Racial composition as of the 2020 census
| Race | Number | Percent |
|---|---|---|
| White | 10,405 | 52.8% |
| Black or African American | 2,033 | 10.3% |
| American Indian and Alaska Native | 226 | 1.1% |
| Asian | 726 | 3.7% |
| Native Hawaiian and Other Pacific Islander | 109 | 0.6% |
| Some other race | 1,978 | 10.0% |
| Two or more races | 4,243 | 21.5% |
| Hispanic or Latino (of any race) | 7,809 | 39.6% |

===2010 census===

As of the census of 2010, 18,530 people, 7,575 households, and 4,973 families resided in the city. The population density was 3,321.4 PD/sqmi. The 8,036 housing units averaged 1,120.5 per square mile (432.6/km^{2}). The racial makeup of the city was 75.4% White, 10.1% African American, 0.70% Native American, 2.9% Asian, 0.3% Pacific Islander, 6.3% from other races, and 4.2% from two or more races. Hispanics or Latinos of any race were 32.3% of the population.

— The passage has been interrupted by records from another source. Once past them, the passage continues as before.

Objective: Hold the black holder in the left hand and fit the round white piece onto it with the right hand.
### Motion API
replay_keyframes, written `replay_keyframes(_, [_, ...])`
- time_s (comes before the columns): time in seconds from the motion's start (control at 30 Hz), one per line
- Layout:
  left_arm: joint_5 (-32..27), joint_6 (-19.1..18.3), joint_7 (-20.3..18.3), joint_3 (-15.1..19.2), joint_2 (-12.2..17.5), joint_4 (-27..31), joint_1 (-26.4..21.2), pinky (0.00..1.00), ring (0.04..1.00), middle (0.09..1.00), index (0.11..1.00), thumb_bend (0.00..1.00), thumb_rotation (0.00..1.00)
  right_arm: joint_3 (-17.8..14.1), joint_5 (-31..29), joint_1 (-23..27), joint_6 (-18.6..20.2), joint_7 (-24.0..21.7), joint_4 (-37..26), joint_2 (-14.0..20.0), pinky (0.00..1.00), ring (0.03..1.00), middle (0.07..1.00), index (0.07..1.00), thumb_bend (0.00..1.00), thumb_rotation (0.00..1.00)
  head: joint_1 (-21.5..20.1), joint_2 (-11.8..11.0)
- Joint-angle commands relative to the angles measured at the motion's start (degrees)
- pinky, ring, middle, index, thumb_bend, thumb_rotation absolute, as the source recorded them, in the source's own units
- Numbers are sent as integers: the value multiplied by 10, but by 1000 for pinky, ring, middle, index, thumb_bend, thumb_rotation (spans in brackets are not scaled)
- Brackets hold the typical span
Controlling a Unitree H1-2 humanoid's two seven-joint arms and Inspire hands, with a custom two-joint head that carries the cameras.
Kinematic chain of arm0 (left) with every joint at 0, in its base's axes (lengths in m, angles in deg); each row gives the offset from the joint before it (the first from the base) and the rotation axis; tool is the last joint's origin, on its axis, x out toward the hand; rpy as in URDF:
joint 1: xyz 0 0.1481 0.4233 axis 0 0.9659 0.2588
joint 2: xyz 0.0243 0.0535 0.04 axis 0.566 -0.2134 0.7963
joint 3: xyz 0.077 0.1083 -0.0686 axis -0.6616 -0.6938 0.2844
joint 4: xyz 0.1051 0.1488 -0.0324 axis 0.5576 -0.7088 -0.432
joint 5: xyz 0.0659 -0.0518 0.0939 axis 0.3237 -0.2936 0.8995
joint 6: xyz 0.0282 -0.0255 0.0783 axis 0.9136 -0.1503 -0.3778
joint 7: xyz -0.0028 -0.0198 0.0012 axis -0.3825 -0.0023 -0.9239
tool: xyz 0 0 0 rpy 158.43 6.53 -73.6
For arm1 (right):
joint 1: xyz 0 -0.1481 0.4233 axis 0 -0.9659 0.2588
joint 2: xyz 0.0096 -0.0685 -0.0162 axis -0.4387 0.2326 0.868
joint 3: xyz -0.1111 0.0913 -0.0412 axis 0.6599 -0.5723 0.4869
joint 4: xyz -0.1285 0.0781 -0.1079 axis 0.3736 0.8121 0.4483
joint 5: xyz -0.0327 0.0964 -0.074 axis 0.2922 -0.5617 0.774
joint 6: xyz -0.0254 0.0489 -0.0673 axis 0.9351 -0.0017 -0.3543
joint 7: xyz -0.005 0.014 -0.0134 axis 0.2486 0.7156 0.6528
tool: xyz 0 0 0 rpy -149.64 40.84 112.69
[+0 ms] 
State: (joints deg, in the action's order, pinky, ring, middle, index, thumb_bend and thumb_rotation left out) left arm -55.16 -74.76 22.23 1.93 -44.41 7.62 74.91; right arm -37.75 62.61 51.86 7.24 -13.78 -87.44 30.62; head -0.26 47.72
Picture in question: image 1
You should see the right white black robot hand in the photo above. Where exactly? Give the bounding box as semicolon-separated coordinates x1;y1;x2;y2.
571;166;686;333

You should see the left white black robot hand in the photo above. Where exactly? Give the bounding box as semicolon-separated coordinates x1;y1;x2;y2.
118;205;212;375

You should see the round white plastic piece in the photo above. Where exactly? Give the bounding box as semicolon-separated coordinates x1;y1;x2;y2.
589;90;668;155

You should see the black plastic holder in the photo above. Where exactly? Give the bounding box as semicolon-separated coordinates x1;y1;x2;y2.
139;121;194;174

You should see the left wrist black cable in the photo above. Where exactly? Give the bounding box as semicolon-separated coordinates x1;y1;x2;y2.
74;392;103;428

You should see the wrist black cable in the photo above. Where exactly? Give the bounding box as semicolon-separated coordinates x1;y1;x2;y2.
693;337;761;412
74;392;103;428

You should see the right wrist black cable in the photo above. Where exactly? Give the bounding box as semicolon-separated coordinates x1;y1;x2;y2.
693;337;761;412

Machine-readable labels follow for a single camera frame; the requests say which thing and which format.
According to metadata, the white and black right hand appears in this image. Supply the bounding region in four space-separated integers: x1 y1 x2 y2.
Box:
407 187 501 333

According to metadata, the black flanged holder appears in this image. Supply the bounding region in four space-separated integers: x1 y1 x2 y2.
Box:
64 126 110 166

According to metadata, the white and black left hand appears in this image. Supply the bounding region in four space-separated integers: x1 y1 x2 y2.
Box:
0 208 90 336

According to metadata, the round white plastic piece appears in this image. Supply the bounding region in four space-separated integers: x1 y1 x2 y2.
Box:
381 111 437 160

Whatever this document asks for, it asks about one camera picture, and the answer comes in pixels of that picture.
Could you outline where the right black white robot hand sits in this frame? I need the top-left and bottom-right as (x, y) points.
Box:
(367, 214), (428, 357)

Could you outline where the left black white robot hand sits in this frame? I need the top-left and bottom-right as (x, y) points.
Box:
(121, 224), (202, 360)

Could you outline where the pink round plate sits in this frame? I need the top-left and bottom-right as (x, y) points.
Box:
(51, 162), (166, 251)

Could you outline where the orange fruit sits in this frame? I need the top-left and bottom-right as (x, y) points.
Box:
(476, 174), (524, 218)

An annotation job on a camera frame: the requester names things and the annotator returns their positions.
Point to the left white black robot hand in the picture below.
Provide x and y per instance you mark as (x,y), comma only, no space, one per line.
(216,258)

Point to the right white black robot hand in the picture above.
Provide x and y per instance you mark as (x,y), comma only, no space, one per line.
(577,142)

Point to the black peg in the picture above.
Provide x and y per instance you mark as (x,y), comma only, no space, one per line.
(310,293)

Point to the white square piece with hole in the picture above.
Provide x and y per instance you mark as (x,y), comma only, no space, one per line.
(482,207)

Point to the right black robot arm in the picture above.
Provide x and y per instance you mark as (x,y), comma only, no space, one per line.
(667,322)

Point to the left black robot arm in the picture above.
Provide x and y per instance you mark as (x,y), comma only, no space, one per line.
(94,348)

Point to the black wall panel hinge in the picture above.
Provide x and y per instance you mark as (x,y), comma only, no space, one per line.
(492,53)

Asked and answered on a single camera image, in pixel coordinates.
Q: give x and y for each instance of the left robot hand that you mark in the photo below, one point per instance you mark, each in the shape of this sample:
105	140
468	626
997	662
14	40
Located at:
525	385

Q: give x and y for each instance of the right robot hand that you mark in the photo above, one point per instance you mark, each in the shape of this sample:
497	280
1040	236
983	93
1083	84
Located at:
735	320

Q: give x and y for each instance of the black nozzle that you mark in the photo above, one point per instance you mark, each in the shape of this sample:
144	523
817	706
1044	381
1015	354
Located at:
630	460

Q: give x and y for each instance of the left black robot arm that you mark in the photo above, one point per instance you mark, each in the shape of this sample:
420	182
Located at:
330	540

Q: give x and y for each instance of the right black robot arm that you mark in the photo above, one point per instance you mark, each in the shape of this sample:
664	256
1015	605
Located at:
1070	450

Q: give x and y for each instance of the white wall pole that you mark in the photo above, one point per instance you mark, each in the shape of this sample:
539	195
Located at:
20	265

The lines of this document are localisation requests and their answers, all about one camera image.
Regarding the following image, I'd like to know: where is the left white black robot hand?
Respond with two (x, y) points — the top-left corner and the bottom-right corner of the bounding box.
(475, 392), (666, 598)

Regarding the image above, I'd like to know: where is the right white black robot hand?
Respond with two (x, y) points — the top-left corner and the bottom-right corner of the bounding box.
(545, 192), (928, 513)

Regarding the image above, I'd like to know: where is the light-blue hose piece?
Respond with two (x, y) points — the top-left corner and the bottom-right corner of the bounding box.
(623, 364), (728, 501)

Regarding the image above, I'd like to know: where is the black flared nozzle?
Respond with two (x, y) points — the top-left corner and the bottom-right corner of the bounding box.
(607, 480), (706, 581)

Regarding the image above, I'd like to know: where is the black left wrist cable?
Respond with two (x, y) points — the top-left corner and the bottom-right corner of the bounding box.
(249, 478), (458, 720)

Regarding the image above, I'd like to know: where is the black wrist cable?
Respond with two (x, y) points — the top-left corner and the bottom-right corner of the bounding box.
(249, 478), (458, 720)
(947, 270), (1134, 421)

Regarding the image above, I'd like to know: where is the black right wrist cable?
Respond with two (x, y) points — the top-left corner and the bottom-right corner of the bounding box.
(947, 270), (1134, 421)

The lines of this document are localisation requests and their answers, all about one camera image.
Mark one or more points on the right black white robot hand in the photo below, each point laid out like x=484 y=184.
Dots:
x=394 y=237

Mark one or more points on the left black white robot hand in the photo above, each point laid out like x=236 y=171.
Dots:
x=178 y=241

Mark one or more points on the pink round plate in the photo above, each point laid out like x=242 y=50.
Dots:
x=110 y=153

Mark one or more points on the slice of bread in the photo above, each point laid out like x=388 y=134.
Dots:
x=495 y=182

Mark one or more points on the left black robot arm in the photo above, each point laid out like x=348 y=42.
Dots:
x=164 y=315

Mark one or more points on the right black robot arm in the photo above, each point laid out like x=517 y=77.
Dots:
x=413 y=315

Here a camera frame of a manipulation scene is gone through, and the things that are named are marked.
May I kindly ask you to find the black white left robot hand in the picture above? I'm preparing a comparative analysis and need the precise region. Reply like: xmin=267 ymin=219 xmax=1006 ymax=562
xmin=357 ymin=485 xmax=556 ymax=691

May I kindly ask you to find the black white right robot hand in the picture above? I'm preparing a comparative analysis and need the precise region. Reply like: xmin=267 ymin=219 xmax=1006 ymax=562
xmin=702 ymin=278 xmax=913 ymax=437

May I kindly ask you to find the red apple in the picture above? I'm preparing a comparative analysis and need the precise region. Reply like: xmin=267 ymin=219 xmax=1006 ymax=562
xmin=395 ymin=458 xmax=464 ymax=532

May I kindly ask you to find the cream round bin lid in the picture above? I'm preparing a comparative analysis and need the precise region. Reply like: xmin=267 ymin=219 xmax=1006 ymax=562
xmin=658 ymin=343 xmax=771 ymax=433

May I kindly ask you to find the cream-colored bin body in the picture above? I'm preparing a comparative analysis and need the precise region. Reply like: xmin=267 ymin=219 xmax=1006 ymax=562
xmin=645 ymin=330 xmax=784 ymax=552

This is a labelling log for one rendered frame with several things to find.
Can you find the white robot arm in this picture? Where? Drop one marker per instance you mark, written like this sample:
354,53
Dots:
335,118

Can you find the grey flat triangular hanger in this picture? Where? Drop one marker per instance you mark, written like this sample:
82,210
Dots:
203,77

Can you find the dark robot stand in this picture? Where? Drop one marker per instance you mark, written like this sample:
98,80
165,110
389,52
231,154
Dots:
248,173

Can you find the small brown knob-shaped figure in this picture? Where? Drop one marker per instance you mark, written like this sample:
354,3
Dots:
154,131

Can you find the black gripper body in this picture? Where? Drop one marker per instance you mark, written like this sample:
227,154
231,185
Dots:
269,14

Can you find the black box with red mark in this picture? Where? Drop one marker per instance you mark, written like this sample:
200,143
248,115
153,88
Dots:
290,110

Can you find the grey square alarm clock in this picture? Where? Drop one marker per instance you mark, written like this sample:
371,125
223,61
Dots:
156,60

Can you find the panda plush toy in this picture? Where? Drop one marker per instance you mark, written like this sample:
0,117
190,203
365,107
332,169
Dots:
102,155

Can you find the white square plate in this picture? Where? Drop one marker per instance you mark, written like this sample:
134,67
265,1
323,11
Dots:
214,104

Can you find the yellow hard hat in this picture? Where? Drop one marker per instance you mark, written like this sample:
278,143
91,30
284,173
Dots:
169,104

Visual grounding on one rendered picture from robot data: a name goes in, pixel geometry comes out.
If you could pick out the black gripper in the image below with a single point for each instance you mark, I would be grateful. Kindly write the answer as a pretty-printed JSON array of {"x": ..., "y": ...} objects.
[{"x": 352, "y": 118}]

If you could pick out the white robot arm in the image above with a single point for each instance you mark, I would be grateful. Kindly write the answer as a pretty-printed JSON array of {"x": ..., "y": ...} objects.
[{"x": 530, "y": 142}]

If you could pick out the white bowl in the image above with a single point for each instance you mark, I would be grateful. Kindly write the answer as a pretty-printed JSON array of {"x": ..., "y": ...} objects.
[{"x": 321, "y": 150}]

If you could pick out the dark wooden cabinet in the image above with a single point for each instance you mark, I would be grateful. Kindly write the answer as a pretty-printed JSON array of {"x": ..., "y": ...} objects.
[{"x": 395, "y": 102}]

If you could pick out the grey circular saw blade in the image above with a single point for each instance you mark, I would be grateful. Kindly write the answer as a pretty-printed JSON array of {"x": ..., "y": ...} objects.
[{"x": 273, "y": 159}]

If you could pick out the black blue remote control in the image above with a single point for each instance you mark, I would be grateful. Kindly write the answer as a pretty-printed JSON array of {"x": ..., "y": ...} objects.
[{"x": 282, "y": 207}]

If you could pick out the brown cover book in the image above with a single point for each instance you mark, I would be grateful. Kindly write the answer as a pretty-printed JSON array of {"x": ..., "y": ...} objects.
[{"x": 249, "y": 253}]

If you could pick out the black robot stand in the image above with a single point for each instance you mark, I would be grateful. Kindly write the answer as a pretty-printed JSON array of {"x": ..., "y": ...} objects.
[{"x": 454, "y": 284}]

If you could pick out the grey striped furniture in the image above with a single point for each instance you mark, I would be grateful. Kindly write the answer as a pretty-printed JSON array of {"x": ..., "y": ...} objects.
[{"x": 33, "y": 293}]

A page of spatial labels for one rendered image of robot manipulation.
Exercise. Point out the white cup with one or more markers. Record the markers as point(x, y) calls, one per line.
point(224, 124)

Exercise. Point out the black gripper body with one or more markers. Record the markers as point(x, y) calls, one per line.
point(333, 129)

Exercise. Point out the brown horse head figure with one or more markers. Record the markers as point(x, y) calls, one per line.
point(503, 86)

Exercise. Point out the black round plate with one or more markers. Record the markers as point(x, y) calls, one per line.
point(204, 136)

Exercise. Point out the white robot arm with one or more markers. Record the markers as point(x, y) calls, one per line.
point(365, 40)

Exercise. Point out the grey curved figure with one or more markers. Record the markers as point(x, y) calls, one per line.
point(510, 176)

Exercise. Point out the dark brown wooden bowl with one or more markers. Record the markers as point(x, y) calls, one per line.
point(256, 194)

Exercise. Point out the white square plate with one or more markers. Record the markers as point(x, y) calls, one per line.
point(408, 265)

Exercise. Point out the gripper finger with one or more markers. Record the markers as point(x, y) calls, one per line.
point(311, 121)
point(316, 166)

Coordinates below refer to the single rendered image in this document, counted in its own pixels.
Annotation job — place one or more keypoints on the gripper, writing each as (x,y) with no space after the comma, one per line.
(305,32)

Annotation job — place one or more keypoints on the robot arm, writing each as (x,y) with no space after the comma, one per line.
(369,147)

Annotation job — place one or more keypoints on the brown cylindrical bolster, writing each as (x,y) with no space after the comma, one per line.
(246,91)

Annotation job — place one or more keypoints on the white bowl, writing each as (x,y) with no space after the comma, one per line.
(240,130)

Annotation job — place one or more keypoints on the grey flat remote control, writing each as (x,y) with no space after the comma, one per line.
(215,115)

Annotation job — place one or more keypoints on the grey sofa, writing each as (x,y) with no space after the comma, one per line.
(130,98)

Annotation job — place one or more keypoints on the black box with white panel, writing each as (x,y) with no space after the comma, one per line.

Of the 7,575 households, 29.3% had children under the age of 18 living with them, 47% were married couples living together, 4.5% had a male householder with no wife present, 14.1% had a female householder with no husband present, and 34.3% were not families. About 27.8% of all households were made up of individuals living alone, and 7% had someone living alone who was 65 years of age or older. The average household size was 2.45 and the average family size was 3.00.

In the city, the population was distributed as 27.1% from age 0 to 19, 7.5% from 20 to 24, 26.7% from 25 to 44, 26.1% from 45 to 64, and 12.7% who were 65 years of age or older. The median age was 36.1 years. For every 100 females, there were 98 males.

The median income for a household in the city was $51,900, and for a family was $61,066. The per capita income for the city was $26,019. About 13.7% of families and 17.6% of the population were below the poverty line, including 25.3% of those under age 18 and 11.3% of those age 65 or over.
==Education==
Universal City is divided between the Schertz-Cibolo-Universal City Independent School District and the Judson Independent School District. Randolph Field Independent School District has a Universal City postal address, but does not actually include any part of the Universal City city limits; that district covers the Randolph Air Force Base census-designated place.

Universal City is also home to two private K–12 schools: First Baptist Academy of Universal City (FBA); and Calvary Chapel Christian Academy (CCCA), a tuition-free institution.

The Universal City Public Library is in the city.

Northeast Lakeview Community College, a campus of the Alamo Colleges, is located in Universal City.